• [THE TASK]: Your answer must be every line of the data below that holds the string "ceiling", copied exactly.

*** AVAILABLE DATA Section Begins ***

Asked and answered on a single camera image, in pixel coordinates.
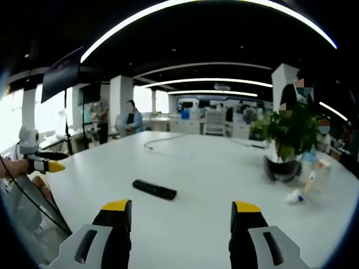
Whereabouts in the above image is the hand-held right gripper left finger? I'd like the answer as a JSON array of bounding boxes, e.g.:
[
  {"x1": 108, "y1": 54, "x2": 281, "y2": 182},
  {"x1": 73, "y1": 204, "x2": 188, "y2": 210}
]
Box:
[{"x1": 42, "y1": 199, "x2": 133, "y2": 269}]

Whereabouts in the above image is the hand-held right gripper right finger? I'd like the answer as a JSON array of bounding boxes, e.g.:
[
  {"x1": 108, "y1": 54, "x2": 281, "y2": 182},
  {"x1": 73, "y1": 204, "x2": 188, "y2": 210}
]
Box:
[{"x1": 228, "y1": 200, "x2": 309, "y2": 269}]

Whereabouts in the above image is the black remote control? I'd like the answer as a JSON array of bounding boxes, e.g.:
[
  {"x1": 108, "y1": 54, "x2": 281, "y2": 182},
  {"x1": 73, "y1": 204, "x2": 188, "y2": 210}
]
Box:
[{"x1": 132, "y1": 179, "x2": 178, "y2": 201}]

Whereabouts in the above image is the person's left hand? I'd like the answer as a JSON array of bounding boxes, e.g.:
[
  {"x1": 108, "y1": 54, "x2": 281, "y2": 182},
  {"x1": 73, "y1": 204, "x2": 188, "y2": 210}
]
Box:
[{"x1": 0, "y1": 157, "x2": 30, "y2": 180}]

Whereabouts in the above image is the black tripod stand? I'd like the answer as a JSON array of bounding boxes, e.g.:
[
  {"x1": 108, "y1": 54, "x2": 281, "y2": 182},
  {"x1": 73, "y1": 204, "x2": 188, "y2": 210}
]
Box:
[{"x1": 39, "y1": 89, "x2": 74, "y2": 155}]

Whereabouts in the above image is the crumpled white wrapper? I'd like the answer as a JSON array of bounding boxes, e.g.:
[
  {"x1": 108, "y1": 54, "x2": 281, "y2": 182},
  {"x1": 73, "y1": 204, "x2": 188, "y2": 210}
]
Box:
[{"x1": 285, "y1": 188, "x2": 307, "y2": 205}]

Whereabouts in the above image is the grey mesh chair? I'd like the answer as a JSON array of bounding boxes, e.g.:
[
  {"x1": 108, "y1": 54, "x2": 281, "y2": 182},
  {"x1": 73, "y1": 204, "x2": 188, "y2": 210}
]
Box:
[{"x1": 0, "y1": 172, "x2": 72, "y2": 267}]

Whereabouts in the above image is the black plant pot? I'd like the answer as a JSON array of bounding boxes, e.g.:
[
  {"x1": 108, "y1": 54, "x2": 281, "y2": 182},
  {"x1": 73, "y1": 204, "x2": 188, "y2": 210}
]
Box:
[{"x1": 264, "y1": 154, "x2": 303, "y2": 183}]

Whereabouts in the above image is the black hanging monitor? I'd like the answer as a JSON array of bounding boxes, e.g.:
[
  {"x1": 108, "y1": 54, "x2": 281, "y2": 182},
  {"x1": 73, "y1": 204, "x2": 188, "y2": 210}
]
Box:
[{"x1": 40, "y1": 46, "x2": 84, "y2": 104}]

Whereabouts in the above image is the green potted plant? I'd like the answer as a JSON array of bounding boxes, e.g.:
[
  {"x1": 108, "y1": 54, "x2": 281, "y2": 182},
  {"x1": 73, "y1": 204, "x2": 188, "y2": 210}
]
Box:
[{"x1": 249, "y1": 101, "x2": 326, "y2": 163}]

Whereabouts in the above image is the white cabinet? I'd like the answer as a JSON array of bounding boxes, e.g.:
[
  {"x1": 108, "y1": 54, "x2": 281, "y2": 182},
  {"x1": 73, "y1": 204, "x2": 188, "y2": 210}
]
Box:
[{"x1": 205, "y1": 111, "x2": 227, "y2": 137}]

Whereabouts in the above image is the grey cable on table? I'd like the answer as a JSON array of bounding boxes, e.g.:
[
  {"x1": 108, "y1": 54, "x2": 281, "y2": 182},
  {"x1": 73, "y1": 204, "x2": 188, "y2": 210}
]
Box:
[{"x1": 144, "y1": 133, "x2": 194, "y2": 158}]

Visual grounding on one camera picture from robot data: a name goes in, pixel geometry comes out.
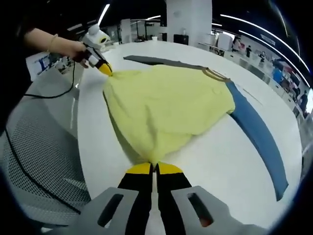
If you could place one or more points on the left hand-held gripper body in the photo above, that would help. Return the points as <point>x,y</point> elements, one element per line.
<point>96,36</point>

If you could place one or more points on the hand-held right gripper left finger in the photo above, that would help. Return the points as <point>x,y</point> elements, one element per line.
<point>137,195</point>

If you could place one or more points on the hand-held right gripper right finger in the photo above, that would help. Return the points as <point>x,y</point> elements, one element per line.
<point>171,195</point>

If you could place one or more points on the yellow garment grey blue sleeves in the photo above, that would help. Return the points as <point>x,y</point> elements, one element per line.
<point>166,102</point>

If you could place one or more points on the person's left hand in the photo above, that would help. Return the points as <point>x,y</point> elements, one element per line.
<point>74,51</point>

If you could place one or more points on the short ceiling light strip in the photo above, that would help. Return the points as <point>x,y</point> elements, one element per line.
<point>154,17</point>
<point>104,13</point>

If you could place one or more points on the white box with blue print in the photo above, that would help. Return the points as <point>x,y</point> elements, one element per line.
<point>39,64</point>

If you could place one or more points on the black cabinet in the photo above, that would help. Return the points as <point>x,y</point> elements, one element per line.
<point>181,39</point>

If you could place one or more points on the wide white pillar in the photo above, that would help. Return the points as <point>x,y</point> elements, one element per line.
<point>188,19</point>

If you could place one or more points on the person's dark clothing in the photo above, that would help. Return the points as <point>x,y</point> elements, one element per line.
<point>12,78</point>

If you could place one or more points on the grey mesh chair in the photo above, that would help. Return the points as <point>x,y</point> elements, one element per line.
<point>36,151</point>

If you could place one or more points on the white cabinet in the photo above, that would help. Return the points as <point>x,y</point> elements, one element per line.
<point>225,41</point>

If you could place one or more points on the blue container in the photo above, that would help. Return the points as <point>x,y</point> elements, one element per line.
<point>277,74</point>

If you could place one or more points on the long ceiling light strip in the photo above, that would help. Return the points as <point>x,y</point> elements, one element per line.
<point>264,29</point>
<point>269,45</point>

*** AVAILABLE DATA Section Ends ***

• [RESPONSE FOR THIS EXERCISE]:
If you could place one or more points on the short ceiling light strip in the photo above, that would help. Return the points as <point>x,y</point> elements, one element per line.
If you could place one or more points on the long ceiling light strip in the photo above, that would help. Return the points as <point>x,y</point> elements, one element per line.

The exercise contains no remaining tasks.